_Work instructions_. The lines from the top of the data down to the line with "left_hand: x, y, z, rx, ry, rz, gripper" should be repeated exactly, both ends included.

_Collection entries_.

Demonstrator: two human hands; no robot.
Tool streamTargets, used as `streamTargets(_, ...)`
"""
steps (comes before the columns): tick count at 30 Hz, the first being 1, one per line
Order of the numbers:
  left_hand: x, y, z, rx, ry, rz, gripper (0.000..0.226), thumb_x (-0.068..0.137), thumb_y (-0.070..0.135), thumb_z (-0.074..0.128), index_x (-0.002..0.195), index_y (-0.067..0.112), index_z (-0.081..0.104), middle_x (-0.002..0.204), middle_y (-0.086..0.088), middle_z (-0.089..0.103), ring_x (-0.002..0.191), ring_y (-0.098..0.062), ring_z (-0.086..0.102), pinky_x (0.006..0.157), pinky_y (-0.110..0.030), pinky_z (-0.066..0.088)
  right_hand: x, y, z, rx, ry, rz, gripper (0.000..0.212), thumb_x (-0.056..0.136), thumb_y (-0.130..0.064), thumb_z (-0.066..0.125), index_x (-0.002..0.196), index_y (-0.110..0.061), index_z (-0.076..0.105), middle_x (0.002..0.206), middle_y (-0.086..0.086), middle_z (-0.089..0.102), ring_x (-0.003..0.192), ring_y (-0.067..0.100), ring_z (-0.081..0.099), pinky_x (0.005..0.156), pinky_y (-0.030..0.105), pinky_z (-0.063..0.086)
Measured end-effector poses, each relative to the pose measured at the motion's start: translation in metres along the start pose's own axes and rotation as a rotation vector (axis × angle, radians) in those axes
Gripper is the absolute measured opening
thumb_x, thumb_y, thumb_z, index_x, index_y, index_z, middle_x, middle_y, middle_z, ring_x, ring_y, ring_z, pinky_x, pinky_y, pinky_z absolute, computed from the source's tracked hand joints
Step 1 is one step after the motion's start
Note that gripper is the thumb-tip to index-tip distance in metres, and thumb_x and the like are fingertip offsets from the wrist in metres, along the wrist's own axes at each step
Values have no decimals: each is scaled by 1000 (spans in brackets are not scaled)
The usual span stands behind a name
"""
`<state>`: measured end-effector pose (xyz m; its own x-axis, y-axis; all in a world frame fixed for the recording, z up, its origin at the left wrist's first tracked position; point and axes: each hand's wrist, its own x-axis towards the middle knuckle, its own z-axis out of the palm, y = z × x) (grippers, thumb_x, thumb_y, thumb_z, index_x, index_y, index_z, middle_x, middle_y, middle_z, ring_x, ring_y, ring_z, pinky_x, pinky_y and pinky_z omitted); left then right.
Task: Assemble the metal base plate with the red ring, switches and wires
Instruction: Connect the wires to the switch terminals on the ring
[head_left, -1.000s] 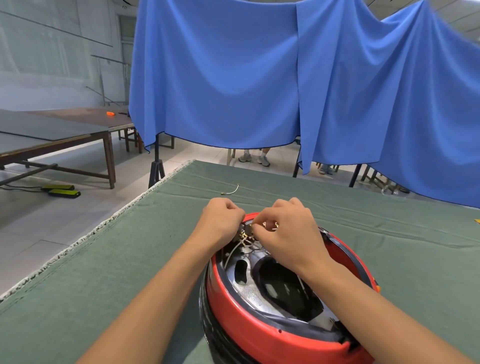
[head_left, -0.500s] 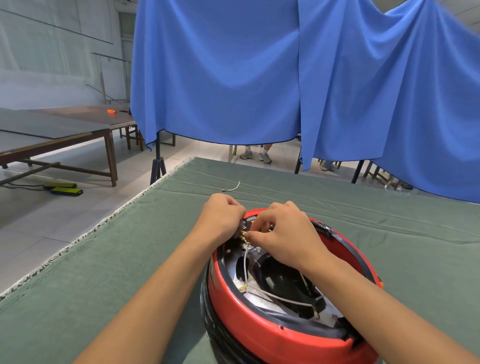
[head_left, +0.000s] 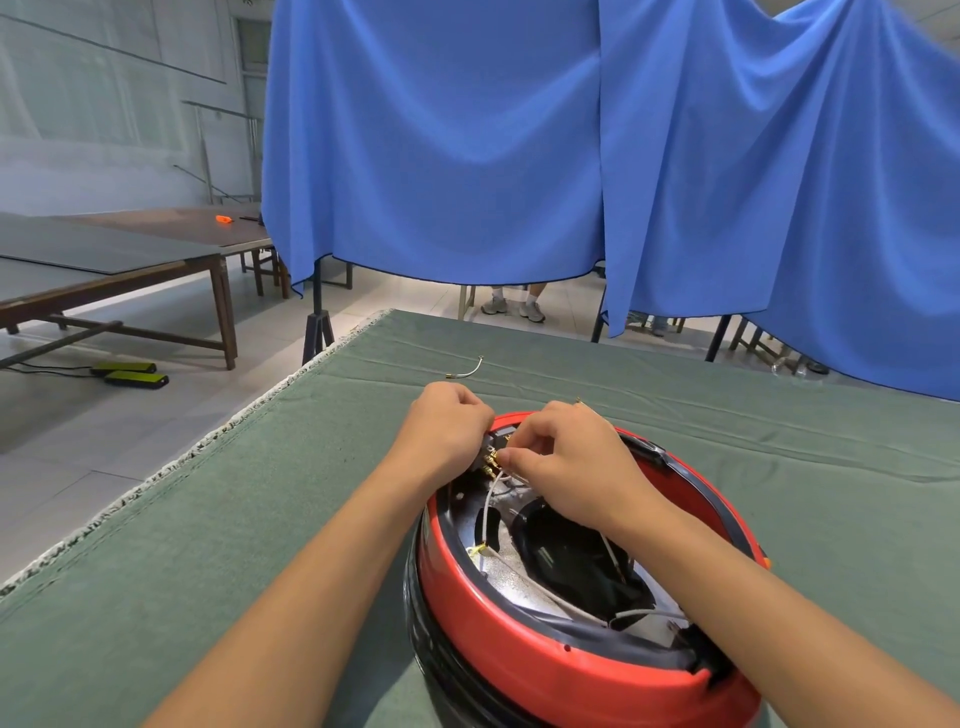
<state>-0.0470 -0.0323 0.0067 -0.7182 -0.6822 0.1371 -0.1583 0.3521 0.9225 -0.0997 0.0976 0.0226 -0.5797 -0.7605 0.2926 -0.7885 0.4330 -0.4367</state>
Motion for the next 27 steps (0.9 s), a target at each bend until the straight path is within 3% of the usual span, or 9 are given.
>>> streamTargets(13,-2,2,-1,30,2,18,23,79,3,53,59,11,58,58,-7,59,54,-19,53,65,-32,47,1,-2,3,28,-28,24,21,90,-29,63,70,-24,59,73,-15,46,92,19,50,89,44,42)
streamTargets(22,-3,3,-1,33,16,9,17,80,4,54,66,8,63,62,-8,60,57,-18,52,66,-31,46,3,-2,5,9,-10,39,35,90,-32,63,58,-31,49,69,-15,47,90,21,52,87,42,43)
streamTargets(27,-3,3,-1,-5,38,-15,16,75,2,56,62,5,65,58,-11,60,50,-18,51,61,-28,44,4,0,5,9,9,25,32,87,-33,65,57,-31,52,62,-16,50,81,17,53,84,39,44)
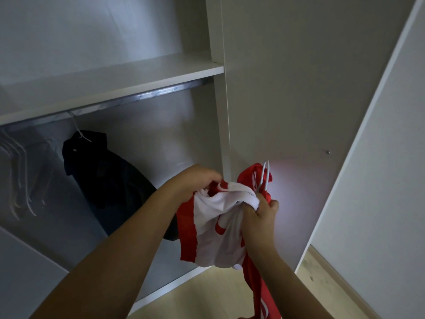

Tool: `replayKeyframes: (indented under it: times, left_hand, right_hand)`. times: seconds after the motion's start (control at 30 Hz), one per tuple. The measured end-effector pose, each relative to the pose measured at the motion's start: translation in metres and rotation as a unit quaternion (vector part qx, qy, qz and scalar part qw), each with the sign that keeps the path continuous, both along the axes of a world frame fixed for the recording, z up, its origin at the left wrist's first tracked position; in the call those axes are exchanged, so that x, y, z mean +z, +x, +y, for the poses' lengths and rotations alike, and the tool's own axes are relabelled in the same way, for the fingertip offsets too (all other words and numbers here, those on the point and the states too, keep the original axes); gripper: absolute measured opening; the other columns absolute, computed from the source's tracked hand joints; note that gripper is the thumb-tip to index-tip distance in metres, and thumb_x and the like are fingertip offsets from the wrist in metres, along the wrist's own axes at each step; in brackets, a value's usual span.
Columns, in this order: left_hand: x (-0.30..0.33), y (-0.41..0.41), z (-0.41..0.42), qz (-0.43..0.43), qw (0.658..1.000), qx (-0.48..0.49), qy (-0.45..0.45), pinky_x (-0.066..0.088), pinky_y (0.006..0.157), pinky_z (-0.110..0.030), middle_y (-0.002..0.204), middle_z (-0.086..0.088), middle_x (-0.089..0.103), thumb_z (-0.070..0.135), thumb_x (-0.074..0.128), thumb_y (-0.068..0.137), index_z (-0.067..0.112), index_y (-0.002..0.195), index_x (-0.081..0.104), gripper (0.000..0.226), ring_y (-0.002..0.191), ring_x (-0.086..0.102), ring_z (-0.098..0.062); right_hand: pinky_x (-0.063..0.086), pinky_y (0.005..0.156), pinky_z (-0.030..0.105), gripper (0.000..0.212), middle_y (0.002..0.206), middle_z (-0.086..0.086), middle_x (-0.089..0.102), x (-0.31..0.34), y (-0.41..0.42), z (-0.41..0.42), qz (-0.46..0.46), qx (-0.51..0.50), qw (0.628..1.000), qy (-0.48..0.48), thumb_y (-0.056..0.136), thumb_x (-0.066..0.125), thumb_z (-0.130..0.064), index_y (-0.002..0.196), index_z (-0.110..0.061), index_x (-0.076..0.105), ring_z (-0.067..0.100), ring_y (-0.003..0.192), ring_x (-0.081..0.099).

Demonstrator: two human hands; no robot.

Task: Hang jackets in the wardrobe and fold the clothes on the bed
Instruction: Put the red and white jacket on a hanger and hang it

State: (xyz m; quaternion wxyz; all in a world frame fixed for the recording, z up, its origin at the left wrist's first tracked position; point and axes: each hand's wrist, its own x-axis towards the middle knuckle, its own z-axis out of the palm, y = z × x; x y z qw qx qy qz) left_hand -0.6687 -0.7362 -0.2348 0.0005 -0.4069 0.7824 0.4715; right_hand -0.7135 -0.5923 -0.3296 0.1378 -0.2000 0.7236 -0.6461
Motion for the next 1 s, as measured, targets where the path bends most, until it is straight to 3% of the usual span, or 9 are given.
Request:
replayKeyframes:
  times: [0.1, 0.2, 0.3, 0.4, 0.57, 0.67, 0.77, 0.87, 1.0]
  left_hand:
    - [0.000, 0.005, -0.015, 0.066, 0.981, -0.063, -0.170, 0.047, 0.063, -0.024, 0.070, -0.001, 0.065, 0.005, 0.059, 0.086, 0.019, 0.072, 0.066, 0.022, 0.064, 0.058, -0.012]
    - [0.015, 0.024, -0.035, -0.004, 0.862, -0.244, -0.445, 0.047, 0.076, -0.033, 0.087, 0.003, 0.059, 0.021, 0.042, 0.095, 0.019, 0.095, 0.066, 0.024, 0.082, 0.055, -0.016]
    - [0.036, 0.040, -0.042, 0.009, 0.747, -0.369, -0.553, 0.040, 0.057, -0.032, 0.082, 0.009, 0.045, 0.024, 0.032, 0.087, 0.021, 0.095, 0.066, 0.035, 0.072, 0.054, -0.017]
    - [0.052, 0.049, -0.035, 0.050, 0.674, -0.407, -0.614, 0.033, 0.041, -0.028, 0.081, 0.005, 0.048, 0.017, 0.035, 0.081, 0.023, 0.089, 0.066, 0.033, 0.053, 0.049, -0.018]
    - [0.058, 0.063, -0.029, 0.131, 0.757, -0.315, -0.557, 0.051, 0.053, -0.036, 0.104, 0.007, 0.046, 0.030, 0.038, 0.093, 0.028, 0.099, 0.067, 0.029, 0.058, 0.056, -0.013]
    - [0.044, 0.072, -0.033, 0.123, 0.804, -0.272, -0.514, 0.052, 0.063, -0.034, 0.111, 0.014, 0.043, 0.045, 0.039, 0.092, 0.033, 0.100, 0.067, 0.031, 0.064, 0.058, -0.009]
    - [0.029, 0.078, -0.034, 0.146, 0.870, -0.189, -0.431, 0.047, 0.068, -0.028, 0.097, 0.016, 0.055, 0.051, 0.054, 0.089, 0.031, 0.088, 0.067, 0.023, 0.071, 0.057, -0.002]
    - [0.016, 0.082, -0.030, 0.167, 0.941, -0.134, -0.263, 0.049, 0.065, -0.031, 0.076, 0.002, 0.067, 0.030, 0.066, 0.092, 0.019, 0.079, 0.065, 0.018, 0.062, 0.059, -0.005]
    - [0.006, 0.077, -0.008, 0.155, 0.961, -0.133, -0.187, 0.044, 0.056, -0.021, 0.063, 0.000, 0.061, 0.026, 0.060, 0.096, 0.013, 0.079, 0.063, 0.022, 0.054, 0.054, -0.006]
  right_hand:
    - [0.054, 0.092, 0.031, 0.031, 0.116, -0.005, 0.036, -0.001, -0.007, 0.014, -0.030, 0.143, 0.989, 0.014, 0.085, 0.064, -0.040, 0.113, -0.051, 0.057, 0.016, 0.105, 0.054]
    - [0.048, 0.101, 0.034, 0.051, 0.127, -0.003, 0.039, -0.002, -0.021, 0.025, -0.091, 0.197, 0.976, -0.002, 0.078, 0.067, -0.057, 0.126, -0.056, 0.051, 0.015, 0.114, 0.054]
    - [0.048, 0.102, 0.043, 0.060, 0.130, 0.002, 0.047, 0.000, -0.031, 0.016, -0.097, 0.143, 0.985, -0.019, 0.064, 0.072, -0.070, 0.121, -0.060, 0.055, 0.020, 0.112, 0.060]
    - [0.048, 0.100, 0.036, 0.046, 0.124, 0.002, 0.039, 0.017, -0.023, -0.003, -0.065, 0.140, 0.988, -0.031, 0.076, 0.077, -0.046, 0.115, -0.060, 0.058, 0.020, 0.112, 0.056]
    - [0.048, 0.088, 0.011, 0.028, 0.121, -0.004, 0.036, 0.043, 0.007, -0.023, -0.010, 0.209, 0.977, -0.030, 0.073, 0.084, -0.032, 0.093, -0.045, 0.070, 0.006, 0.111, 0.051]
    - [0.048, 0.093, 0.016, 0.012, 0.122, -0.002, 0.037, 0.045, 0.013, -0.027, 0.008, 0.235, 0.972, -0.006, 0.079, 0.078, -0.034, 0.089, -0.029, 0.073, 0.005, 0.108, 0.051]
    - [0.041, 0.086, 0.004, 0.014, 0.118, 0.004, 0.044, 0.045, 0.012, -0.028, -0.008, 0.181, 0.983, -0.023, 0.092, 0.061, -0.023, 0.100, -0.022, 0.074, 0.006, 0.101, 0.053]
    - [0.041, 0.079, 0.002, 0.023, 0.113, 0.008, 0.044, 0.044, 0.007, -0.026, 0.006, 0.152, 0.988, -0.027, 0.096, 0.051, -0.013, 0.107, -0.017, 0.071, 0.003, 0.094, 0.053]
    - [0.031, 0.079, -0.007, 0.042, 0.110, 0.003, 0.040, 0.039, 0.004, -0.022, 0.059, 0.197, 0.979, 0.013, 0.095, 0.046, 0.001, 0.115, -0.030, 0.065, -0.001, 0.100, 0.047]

_Problem solution_.
Demonstrator: two human hands; no robot.
Tool streamTargets, used as `streamTargets(_, ...)`
"""
steps (comes before the columns): tick count at 30 Hz, the first being 1, one per line
Order of the numbers:
  left_hand: x, y, z, rx, ry, rz, gripper (0.000..0.226), thumb_x (-0.068..0.137), thumb_y (-0.070..0.135), thumb_z (-0.074..0.128), index_x (-0.002..0.195), index_y (-0.067..0.112), index_z (-0.081..0.104), middle_x (-0.002..0.204), middle_y (-0.086..0.088), middle_z (-0.089..0.103), ring_x (-0.002..0.191), ring_y (-0.098..0.062), ring_z (-0.086..0.102), pinky_x (0.006..0.157), pinky_y (-0.110..0.030), pinky_z (-0.066..0.088)

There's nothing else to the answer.